Reproduce every line of the material, exactly as given.

____________

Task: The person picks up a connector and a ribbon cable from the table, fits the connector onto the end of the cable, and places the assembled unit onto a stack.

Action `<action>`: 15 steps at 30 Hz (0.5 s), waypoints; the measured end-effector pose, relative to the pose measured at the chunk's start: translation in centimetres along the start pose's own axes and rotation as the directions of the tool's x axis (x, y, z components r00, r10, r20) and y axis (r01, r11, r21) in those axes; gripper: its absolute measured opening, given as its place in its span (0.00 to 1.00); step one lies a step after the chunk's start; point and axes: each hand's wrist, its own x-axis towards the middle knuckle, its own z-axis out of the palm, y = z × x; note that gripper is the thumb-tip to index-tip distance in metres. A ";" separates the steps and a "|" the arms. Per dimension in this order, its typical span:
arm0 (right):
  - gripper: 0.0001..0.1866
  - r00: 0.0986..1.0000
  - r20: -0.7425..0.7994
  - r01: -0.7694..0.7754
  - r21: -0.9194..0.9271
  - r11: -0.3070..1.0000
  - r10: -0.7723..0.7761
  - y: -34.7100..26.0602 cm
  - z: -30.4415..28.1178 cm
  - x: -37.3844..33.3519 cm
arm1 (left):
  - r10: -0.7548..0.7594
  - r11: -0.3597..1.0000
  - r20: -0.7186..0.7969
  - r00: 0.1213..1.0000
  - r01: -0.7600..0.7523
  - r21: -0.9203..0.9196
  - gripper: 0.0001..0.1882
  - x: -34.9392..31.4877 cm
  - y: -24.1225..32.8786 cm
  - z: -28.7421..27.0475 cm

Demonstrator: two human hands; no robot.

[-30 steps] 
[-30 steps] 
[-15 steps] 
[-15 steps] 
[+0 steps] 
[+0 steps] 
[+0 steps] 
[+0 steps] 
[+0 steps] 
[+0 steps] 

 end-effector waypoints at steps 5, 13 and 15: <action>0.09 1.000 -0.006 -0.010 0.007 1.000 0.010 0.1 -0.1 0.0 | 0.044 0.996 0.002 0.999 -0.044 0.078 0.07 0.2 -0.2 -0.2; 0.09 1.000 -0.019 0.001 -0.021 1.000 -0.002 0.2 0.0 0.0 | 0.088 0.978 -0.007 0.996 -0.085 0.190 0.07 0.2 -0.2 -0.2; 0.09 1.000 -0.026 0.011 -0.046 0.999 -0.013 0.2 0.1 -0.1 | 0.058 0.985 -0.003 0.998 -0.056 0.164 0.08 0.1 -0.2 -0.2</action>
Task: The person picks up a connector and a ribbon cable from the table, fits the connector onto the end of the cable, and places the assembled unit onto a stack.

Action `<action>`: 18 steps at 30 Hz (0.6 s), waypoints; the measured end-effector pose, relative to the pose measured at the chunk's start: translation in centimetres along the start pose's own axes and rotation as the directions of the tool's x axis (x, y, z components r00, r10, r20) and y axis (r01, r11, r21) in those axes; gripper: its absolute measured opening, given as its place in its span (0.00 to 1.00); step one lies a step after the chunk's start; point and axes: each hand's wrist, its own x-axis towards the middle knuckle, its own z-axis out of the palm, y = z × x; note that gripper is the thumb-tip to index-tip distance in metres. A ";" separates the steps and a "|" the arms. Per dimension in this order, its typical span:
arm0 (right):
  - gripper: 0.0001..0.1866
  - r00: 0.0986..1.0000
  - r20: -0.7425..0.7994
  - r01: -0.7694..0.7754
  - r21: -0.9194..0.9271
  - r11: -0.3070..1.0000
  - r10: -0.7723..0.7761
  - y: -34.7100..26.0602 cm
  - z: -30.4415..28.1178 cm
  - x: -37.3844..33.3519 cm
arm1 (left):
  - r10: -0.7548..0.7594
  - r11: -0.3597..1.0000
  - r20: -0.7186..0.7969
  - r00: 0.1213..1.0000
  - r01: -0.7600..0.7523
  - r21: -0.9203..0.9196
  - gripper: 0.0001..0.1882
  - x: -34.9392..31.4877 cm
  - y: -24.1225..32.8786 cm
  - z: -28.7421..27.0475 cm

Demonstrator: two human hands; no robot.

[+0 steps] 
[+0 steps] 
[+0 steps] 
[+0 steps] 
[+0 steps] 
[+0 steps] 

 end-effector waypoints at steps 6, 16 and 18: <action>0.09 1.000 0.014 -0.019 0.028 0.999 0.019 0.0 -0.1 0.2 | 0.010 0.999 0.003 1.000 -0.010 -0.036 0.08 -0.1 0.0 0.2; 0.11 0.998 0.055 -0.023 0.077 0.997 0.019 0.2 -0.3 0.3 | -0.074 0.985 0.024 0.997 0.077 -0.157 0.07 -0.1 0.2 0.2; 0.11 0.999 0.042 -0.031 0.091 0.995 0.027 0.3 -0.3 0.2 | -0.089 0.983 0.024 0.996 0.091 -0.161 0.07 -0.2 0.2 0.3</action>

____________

> _Output below_
Task: The person picks up a connector and a ribbon cable from the table, fits the connector onto the end of the cable, and places the assembled unit onto a stack.

Action `<action>`: 15 steps at 30 Hz (0.5 s), waypoints; the measured end-effector pose, relative to the pose measured at the chunk's start: translation in centimetres along the start pose's own axes and rotation as the directions of the tool's x axis (x, y, z components r00, r10, r20) and y axis (r01, r11, r21) in those axes; gripper: its absolute measured opening, given as its place in its span (0.00 to 1.00); step one lies a step after the chunk's start; point and axes: each hand's wrist, its own x-axis towards the middle knuckle, its own z-axis out of the palm, y = z × x; note that gripper is the thumb-tip to index-tip distance in metres. A ";" separates the steps and a "|" the arms. Per dimension in this order, its typical span:
arm0 (right):
  - gripper: 0.0001..0.1866
  - r00: 0.0986..1.0000
  - r20: -0.7425..0.7994
  - r01: -0.7694..0.7754
  - r21: -0.9194..0.9271
  - r11: -0.3070..1.0000
  - r10: -0.7723..0.7761
  - y: -34.7100..26.0602 cm
  - z: -30.4415..28.1178 cm
  - x: -37.3844..33.3519 cm
arm1 (left):
  - r10: -0.7548..0.7594
  - r11: -0.3597..1.0000
  - r20: -0.7186..0.7969
  - r00: 0.1213..1.0000
  - r01: -0.7600..0.7523
  - r21: -0.9203..0.9196
  - gripper: 0.0001..0.1882
  - x: -34.9392..31.4877 cm
  - y: -24.1225..32.8786 cm
  - z: -28.7421..27.0475 cm

Demonstrator: two human hands; no robot.

[-30 steps] 
[-30 steps] 
[-15 steps] 
[-15 steps] 
[+0 steps] 
[+0 steps] 
[+0 steps] 
[+0 steps] 
[+0 steps] 
[+0 steps] 

 end-effector waypoints at steps 5, 13 and 15: <action>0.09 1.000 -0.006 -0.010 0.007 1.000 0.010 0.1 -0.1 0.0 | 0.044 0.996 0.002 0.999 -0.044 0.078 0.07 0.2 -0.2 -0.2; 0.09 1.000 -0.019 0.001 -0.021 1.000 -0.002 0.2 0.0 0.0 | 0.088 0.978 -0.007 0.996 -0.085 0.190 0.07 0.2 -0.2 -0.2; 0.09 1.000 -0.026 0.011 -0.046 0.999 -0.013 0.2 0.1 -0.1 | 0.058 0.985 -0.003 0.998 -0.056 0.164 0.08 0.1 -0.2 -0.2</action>
Task: The person picks up a connector and a ribbon cable from the table, fits the connector onto the end of the cable, and places the assembled unit onto a stack.

Action `<action>`: 18 steps at 30 Hz (0.6 s), waypoints; the measured end-effector pose, relative to the pose measured at the chunk's start: translation in centimetres along the start pose's own axes and rotation as the directions of the tool's x axis (x, y, z components r00, r10, r20) and y axis (r01, r11, r21) in those axes; gripper: its absolute measured opening, given as its place in its span (0.00 to 1.00); step one lies a step after the chunk's start; point and axes: each hand's wrist, its own x-axis towards the middle knuckle, its own z-axis out of the palm, y = z × x; note that gripper is the thumb-tip to index-tip distance in metres. A ";" separates the steps and a "|" the arms. Per dimension in this order, its typical span:
arm0 (right):
  - gripper: 0.0001..0.1866
  - r00: 0.0986..1.0000
  - r20: -0.7425..0.7994
  - r01: -0.7694..0.7754
  - r21: -0.9194..0.9271
  - r11: -0.3070..1.0000
  - r10: -0.7723..0.7761
  - y: -34.7100..26.0602 cm
  - z: -30.4415..28.1178 cm
  - x: -37.3844..33.3519 cm
arm1 (left):
  - r10: -0.7548..0.7594
  - r11: -0.3597..1.0000
  - r20: -0.7186..0.7969
  - r00: 0.1213..1.0000
  - r01: -0.7600..0.7523
  - r21: -0.9203..0.9196
  - gripper: 0.0001..0.1882
  - x: -34.9392..31.4877 cm
  - y: -24.1225..32.8786 cm
  - z: -28.7421..27.0475 cm

Demonstrator: two human hands; no robot.

[+0 steps] 
[+0 steps] 
[+0 steps] 
[+0 steps] 
[+0 steps] 
[+0 steps] 

 end-effector waypoints at steps 6, 16 and 18: <action>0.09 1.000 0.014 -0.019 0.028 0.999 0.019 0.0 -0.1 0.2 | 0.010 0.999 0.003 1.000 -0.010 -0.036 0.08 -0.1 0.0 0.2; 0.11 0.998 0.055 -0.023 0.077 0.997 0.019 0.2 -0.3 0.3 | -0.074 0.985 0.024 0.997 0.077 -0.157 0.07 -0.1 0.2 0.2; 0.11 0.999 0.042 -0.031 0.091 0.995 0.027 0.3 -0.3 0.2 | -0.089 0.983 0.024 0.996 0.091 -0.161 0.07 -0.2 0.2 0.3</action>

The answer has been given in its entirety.